### TASK REQUIREMENTS
Track down every line below that holds "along" and copy it.

### EXERCISE DATA

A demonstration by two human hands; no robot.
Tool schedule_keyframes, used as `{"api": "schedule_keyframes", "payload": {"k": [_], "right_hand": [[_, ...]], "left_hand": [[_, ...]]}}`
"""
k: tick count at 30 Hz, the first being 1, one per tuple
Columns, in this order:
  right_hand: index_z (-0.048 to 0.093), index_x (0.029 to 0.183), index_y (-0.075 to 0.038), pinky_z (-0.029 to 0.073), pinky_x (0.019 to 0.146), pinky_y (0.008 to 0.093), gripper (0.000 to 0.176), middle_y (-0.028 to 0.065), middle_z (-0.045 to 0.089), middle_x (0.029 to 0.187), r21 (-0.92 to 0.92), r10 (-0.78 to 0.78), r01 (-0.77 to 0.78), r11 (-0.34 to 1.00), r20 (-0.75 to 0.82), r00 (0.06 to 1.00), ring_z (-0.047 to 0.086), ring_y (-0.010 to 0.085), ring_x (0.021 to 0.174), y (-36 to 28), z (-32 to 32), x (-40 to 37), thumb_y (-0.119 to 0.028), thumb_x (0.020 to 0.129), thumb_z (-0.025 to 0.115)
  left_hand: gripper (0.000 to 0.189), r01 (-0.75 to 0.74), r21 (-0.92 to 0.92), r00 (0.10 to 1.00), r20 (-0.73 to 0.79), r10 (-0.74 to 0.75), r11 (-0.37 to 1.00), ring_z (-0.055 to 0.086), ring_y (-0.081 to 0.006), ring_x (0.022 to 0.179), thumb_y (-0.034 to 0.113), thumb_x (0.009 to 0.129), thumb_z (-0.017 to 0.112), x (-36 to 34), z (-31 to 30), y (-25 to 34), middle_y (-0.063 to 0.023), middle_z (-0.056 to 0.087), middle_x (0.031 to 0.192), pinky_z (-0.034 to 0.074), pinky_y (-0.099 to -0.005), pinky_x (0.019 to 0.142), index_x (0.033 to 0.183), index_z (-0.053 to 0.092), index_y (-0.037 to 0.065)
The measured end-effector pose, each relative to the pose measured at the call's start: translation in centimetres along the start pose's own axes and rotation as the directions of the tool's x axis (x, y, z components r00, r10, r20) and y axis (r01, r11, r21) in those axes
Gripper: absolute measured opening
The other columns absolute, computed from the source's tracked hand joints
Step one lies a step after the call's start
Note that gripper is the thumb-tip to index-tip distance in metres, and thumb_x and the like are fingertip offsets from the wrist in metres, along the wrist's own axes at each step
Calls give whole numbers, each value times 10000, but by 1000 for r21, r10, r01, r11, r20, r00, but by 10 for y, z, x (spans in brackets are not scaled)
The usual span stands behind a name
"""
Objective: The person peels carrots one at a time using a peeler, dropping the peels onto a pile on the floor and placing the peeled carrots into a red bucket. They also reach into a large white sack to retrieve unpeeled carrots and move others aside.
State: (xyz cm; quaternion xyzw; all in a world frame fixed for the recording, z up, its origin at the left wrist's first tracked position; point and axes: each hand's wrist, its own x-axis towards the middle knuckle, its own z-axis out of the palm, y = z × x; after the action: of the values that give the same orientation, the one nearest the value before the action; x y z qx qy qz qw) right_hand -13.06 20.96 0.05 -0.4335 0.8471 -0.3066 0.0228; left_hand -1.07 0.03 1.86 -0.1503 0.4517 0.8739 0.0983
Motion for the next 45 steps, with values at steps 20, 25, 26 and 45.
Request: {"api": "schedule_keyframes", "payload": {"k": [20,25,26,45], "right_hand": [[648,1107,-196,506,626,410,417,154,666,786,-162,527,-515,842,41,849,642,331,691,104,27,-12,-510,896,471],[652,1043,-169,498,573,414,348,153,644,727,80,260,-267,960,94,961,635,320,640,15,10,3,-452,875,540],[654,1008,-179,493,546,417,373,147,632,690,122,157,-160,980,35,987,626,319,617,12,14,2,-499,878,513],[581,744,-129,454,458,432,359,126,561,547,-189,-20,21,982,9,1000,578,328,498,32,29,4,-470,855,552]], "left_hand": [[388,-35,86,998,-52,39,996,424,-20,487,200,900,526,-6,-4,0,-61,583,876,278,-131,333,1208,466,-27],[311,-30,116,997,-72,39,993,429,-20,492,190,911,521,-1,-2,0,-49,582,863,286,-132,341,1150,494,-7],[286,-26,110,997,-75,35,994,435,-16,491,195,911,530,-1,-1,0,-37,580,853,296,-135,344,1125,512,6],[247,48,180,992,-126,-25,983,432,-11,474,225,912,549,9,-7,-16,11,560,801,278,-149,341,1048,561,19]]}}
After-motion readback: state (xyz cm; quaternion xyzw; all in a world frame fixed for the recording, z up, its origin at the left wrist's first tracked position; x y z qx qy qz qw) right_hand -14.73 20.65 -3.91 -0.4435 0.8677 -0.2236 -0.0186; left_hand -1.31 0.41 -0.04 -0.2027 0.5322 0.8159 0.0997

### EXERCISE ANSWER
The measured end-effector pose, each relative to the pose measured at the call's start: translation in centimetres along the start pose's own axes and rotation as the directions of the tool's x axis (x, y, z components r00, r10, r20) and y axis (r01, r11, r21) in those axes
Note that gripper is the thumb-tip to index-tip distance in metres, and thumb_x and the like are fingertip offsets from the wrist in metres, along the wrist's own axes at each step

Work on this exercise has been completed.